Exercise
When you reach the line in the data below that contains "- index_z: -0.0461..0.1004", please start repeating lines exactly, and stop after the line that contains "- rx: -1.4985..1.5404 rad", repeating nothing else.

Data below
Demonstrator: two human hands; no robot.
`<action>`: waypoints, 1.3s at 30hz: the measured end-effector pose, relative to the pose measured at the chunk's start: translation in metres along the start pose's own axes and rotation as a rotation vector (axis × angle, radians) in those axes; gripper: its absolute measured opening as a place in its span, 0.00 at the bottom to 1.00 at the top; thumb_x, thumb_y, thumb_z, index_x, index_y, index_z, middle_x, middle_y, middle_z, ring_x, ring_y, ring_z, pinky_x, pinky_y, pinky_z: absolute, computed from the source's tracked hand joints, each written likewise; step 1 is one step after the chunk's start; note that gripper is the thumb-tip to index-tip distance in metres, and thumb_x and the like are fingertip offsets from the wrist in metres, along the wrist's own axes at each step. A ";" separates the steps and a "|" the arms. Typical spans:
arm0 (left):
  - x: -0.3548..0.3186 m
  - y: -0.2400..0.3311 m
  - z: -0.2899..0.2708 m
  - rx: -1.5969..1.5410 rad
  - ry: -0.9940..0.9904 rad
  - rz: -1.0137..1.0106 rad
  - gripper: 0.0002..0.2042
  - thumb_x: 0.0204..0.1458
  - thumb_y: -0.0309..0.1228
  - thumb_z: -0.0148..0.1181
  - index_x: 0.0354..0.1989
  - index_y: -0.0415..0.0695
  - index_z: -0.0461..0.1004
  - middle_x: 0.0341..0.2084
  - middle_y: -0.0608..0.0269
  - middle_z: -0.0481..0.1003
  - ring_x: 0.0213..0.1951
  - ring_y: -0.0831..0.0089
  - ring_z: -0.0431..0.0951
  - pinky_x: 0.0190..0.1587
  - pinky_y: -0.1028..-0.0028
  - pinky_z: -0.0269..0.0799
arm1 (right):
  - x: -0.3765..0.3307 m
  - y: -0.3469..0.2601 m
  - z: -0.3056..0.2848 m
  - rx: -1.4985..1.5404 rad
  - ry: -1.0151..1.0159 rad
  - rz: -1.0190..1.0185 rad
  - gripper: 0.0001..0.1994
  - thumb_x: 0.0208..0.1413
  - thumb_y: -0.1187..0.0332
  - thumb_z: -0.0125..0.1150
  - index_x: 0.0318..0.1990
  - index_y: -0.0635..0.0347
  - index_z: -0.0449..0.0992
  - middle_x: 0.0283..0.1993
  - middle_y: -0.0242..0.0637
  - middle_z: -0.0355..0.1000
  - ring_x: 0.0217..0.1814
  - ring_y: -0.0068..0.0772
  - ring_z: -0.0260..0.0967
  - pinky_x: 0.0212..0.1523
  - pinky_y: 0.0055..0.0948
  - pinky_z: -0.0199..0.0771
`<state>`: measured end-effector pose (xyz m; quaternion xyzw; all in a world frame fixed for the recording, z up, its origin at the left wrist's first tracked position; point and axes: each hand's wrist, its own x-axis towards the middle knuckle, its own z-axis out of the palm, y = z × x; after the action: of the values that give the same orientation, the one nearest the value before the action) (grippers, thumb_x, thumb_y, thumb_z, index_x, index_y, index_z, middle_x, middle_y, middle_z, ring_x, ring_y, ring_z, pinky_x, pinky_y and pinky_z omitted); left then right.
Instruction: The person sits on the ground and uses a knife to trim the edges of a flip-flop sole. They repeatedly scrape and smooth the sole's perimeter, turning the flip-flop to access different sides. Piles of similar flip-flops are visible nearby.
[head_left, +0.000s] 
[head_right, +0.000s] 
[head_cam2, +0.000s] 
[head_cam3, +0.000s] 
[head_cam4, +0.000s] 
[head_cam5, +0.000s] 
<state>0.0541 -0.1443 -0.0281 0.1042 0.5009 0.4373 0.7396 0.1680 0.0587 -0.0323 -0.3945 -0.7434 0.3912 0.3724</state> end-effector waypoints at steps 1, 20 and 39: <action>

Solution to this task
  - index_z: -0.0461..0.1004
  - middle_x: 0.0341..0.2084
  - middle_y: -0.0608..0.0269
  - middle_z: -0.0481..0.1003
  - ring_x: 0.0213..0.1951
  - ring_y: -0.0831..0.0089
  - ring_z: -0.0431..0.0951
  - pinky_x: 0.0190..0.1587
  - pinky_y: -0.1028..-0.0028
  - pinky_z: -0.0269..0.0799
arm1 (right):
  - x: -0.3765..0.3307 m
  - y: -0.3469..0.2601 m
  - z: -0.3056..0.2848 m
  - rx: -1.4985..1.5404 rad

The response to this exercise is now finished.